The obfuscated C contest is about obfuscated code style. These lists
can be implemented as cleanly and clearly as any other data structure
- the code is far simpler than, for instance, red-black balanced
binary trees (as used in the STL).

So consider the word processor example. One alternative approach would
be to use a huge vector of characters, but that wouldn't work well for
insertions and deletions - the larger the document, the longer it
takes to resize the array. Another approach is to use a list of short
arrays of characters, but then you're mixing two data structure
approaches. Issues like merging overly small arrays and splitting
overly long arrays would complicate the code, by your logic making it
a candidate for the obfuscated C contest itself.

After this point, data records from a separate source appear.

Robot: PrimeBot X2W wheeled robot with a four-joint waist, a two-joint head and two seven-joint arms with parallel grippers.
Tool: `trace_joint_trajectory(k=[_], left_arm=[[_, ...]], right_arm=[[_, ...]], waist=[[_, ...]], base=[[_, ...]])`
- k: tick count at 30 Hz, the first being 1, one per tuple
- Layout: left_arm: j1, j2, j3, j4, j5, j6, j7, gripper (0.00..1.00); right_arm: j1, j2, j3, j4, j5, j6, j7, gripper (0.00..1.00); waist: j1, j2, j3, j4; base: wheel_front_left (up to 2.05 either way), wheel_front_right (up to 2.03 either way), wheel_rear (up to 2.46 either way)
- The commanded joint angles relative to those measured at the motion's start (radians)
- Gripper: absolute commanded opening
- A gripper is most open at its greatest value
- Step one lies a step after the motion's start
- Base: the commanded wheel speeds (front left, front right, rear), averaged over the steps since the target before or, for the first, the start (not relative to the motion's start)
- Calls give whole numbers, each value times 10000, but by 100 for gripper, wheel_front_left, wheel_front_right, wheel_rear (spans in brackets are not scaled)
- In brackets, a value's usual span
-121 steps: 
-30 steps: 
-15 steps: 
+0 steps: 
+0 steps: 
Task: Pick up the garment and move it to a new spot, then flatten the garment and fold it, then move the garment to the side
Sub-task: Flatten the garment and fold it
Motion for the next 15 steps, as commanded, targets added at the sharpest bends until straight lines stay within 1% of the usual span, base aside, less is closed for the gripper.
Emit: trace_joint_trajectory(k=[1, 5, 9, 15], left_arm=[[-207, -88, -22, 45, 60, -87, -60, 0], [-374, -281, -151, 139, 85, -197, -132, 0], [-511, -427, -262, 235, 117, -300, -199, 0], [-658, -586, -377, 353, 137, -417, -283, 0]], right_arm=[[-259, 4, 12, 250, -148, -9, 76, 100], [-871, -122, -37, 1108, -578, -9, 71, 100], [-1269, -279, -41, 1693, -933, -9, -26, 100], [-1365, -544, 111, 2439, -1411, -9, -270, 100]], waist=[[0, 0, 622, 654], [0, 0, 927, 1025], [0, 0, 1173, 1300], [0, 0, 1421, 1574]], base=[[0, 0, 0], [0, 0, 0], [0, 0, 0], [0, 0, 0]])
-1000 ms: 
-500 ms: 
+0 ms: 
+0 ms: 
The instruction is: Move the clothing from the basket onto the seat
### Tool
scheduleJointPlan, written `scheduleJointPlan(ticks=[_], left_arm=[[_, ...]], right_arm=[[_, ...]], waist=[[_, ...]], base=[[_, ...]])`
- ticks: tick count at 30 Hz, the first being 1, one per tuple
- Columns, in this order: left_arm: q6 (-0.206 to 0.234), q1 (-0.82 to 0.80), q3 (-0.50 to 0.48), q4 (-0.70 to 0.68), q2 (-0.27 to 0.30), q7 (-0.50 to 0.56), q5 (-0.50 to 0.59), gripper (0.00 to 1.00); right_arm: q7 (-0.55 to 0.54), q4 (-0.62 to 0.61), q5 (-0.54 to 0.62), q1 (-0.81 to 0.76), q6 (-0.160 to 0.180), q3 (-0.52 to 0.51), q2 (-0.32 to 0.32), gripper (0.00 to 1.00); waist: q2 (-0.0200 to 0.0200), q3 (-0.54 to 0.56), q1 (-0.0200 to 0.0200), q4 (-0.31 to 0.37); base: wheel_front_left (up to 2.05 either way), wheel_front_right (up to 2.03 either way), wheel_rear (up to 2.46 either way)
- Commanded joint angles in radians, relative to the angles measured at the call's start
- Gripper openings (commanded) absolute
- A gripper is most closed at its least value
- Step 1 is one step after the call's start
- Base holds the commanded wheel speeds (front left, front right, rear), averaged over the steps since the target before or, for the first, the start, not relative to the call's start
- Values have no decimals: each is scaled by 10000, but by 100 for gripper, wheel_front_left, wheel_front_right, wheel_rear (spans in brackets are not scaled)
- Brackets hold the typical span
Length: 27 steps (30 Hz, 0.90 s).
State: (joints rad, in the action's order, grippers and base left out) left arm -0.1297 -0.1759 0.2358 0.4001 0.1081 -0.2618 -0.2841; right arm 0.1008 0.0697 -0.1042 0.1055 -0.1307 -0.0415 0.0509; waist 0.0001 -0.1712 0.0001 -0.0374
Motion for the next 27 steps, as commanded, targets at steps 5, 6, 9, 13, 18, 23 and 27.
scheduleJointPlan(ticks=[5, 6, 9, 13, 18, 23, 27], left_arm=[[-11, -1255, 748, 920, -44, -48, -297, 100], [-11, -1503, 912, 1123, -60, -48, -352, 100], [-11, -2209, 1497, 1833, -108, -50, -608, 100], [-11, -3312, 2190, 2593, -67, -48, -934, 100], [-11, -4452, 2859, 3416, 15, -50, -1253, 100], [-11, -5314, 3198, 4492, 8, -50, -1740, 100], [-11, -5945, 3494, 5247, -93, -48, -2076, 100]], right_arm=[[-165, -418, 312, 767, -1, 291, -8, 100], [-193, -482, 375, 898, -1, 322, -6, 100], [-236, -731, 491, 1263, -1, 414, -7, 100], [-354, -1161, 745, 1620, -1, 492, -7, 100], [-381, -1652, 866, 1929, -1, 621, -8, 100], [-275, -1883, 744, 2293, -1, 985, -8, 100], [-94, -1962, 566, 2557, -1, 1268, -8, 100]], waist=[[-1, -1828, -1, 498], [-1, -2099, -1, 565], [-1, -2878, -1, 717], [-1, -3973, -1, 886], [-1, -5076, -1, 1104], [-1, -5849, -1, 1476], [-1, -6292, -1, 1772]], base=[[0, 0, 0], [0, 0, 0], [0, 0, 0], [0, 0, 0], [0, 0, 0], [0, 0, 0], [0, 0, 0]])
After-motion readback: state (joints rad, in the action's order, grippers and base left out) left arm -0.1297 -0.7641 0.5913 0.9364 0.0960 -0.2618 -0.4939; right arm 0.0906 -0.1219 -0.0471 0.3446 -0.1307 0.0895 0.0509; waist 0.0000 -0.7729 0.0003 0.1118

It is possible to create a tree data structure that implements a
vector-style container, and which can implement efficient inserts and
deletes anywhere, and using a multiway tree keeps the overheads
relatively small and helps with cache performance, but of course you
won't find support for this data structure in any existing language or
standard library that I know of so we are back in
creating-a-new-core-data-structure territory, with the usual bloat
management issues, and this is a significantly more complex data
structure to implement than the list approach already described (trust
me, I've done exactly this in C++).

I've never needed to write a word processor myself (I've written text
layout code, but it was non-interactive, and I've written a text
editor, but that was back in the days of DOS 3) but if you ever need
to do so, I'd recommend that you give serious consideration to the
list approach I described. Of the options that can actually handle the
job efficiently, it just might be the most simple and elegant option
available.

>> In addition, pointer casting is useful for managing template bloat.
>> The basic approach is to write type-unsafe non-template code, and then
>> use a template to add a typesafe wrapper. 
>
>This works with normal pointer casting (no need for arithmetik). Hey,
>this was even the normal usage of Java-Containers before they had the
>template stuff.

Yes - that was explanation leading into the point, not the point
itself.

>> But in many cases, more
>> flexibility is needed than can be handled using simple pointer
>> casting.
>> 
>> For example, consider a library to handle flexible tree data
>> structures. The container being implemented may or may not have a key
>> field. It may or may not have a data field. It may or may not have
>> subtree summary data stored within nodes. The non-template part needs
>> a way to access fields such that the position within a node struct (of
>> an unknown datatype) is determined at run-time.
>
>I don't think it's a good idea to trade portability for a few cycles.
>And this might be even slower, since you confuse the compiler
>(alias-analysis etc).

It should be clear that we're not talking about everyday apps
programming here. To the extent that it would be used in an
application at all, the word processor example above is probably
relevant - it would implement a core data structure in a large
application, but most developers working on the app wouldn't touch the
internals of that data structure.

The portability issues are real but not hard to handle. For getting
the offset of a specific field, for instance, the C standard library
has an offsetof macro for precisely this kind of work. The template
wrapper simply defines the struct it needs and uses offsetof to
extract the needed offsets - technicalities such as alignment are
handled automatically. The biggest issue is making sure that offsets
are held in integers of the right size, and even that isn't much of a
hassle - if you can't find an integer-the-same-size-as-a-pointer type
in the language or library, you simply define your own using
conditional compilation or template specialisation or whatever.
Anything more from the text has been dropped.